It is in vain to say human beings ought to be satisfied with tranquillity; they must have action; and they will make it if they cannot find it. Millions are condemned to a stiller doom than mine, and millions are in silent revolt against their lot. Nobody knows how many rebellions besides political rebellions ferment in the masses of life which people earth. Women are supposed to be very calm generally; but women feel just as men feel; they need exercise for their faculties, and a field for their efforts, as much as their brothers do; they suffer from too rigid a restraint, too absolute a stagnation, precisely as men would suffer; and it is narrow-minded in their more privileged fellow-creatures to say that they ought to confine themselves to making puddings and knitting stockings, to playing on the piano and embroidering bags. It is thoughtless to condemn them, or laugh at them, if they seek to do more or learn more than custom has pronounced necessary for their sex.
This quote from
Jane Eyre feels appropriate for celebrating International Women's Day.
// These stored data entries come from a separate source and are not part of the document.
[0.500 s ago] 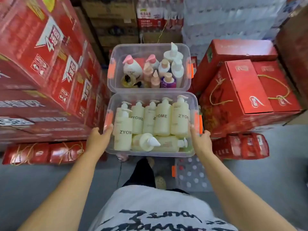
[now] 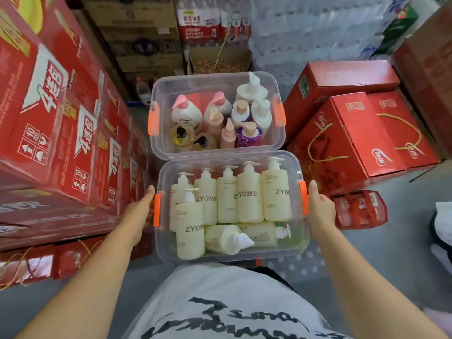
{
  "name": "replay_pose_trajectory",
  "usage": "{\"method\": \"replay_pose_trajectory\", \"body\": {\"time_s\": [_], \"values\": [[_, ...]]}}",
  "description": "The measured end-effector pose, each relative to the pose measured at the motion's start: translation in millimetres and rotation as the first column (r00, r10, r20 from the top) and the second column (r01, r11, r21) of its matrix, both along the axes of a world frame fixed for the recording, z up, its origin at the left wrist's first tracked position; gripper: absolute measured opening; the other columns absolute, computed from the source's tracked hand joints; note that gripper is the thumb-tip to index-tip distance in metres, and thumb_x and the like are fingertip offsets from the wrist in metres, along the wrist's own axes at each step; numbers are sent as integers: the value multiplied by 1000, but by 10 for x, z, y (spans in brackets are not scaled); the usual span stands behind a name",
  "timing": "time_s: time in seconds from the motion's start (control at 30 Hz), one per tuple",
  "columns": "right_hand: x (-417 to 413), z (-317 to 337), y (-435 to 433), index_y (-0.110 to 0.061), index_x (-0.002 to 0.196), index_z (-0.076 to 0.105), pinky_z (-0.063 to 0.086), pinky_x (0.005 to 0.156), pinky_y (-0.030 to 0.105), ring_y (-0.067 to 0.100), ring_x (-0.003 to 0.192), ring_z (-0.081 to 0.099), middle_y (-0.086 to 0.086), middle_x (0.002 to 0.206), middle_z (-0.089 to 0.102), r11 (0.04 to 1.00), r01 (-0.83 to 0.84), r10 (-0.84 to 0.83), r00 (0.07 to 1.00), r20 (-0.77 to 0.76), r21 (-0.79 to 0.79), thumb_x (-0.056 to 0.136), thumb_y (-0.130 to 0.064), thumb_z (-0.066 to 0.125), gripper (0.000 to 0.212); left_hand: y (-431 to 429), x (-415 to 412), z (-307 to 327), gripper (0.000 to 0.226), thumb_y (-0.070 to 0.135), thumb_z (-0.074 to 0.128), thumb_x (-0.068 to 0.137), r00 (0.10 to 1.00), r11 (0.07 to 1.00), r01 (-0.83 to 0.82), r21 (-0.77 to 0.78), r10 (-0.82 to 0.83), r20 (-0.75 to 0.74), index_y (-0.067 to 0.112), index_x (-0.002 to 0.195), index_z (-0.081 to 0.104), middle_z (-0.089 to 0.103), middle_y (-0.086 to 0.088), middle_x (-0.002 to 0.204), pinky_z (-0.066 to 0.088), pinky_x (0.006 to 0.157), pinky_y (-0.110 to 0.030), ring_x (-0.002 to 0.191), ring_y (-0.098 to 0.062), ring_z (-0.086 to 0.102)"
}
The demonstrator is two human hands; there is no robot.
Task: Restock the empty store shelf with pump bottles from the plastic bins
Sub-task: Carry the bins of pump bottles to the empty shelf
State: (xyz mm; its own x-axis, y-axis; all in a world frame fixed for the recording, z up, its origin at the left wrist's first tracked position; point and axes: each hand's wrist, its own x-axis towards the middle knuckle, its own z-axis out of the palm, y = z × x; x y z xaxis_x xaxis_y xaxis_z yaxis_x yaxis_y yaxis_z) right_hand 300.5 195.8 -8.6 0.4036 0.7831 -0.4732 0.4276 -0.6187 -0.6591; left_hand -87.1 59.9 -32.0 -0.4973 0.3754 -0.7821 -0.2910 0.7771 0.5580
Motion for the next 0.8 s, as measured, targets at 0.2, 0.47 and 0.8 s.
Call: {"method": "replay_pose_trajectory", "body": {"time_s": [0.2, 0.47, 0.8], "values": [[-111, 57, 168, 4, 119, 66, 52, 83, 43, 33, 94, 66, 23, 116, 66, 988, -39, 31, 998, -56, -148, 92, -75, 43, 87, 147, 64, -20, 74, 86, 54, 65, 998, 999, 46, -28, -45, 37, 24, 99, 74, 75, -7, 99, 53, 92, -52, 96, -30, 69], [-181, 87, 106, -10, 89, 68, 48, 83, 40, 22, 79, 58, 12, 100, 66, 983, 3, -11, 999, -40, -186, 90, -76, 48, 70, 153, 234, 32, 91, 85, 34, 81, 985, 992, 76, -101, -90, -146, 10, 121, 64, 63, -12, 124, 48, 98, -45, 110, -32, 59], [-12, 19, -376, 1, 69, 64, 39, 58, 35, 23, 60, 50, 7, 65, 59, 997, -13, 24, 990, 142, -80, 81, -87, 42, 91, -191, 427, 103, 86, 75, 40, 88, 935, 992, -70, -105, 28, -353, -1, 126, 57, 59, -22, 129, 44, 100, -48, 119, -42, 54]]}}
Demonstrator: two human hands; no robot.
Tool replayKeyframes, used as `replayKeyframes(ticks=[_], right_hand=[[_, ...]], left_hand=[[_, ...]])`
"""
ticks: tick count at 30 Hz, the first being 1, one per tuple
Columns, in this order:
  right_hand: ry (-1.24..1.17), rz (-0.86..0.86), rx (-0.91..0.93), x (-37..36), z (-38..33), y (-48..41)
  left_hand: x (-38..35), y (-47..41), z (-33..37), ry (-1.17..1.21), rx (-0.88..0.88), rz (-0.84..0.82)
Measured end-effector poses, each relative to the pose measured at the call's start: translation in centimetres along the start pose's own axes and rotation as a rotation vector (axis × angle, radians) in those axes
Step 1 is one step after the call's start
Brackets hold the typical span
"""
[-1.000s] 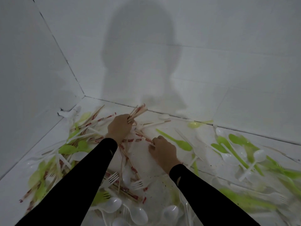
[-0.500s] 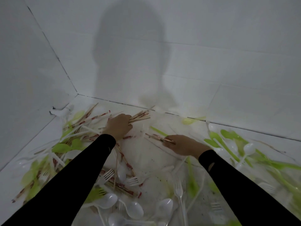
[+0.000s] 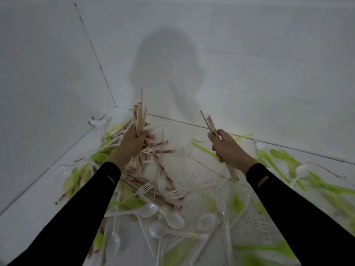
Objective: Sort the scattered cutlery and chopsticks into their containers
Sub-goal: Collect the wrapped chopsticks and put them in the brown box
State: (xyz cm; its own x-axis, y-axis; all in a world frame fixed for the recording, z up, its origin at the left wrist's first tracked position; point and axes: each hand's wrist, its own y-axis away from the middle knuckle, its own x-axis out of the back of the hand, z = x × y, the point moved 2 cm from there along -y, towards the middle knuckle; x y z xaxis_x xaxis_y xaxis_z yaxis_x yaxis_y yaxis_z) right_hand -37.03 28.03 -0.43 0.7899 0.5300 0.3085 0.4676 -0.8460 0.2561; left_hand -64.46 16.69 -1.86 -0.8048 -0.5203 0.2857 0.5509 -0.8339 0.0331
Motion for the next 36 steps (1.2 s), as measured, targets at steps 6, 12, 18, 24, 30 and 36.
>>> replayKeyframes(ticks=[6,12,18,24,30,36], right_hand=[[-0.441,0.161,0.241,-9.1,-1.7,1.6],[-0.071,0.119,0.185,-13.2,1.4,2.1],[0.482,-0.017,0.027,-14.3,3.2,1.2],[0.688,-0.164,-0.050,-13.2,4.0,1.5],[0.221,-0.003,-0.067,-9.5,2.8,0.8],[-0.050,0.027,-0.136,-8.5,0.9,-0.7]], left_hand=[[1.0,5.8,-0.5,0.190,-0.237,0.357],[-0.4,9.7,-4.3,0.193,-0.089,0.337],[-1.0,10.2,-4.3,0.037,-0.038,0.312],[-0.6,7.6,-3.9,-0.309,-0.069,0.282],[-2.2,7.8,-5.6,-0.526,0.068,0.044],[-2.9,7.8,-6.1,-0.587,0.074,-0.035]])
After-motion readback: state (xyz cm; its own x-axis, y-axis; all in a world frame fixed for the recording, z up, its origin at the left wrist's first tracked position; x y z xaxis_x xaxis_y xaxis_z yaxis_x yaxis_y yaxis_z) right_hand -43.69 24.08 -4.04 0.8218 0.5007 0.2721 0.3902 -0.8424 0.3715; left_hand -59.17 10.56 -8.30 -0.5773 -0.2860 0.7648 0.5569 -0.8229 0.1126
The New York Times marks the day with a commendable initiative:
Since 1851, The New York Times has published thousands of obituaries: of heads of state, opera singers, the inventor of Stove Top stuffing and the namer of the Slinky. The vast majority chronicled the lives of men, mostly white ones; even in the last two years, just over one in five of our subjects were female.
And so, Charlotte Brontë has finally got her
New York Times obituary:
Charlotte Brontë was a 20-year-old schoolteacher — impatient, dreamy, long-suffering, unpublished — when, in 1836, she sent a sample of her writing to Robert Southey, England’s poet laureate at the time. Although her friend and biographer Elizabeth Gaskell would eventually write of Brontë’s “constitutional absence of hope,” the young teacher clearly already had a firm sense of her own worth — an enterprising spirit and ambition, and a longing for her own genius to find its way into the world.
In his reply, Southey acknowledged that Brontë showed talent, but he nonetheless discouraged her from pursuing her craft, and warned her off ambition itself. “Literature cannot be the business of a woman’s life,” he wrote, “and it ought not to be.”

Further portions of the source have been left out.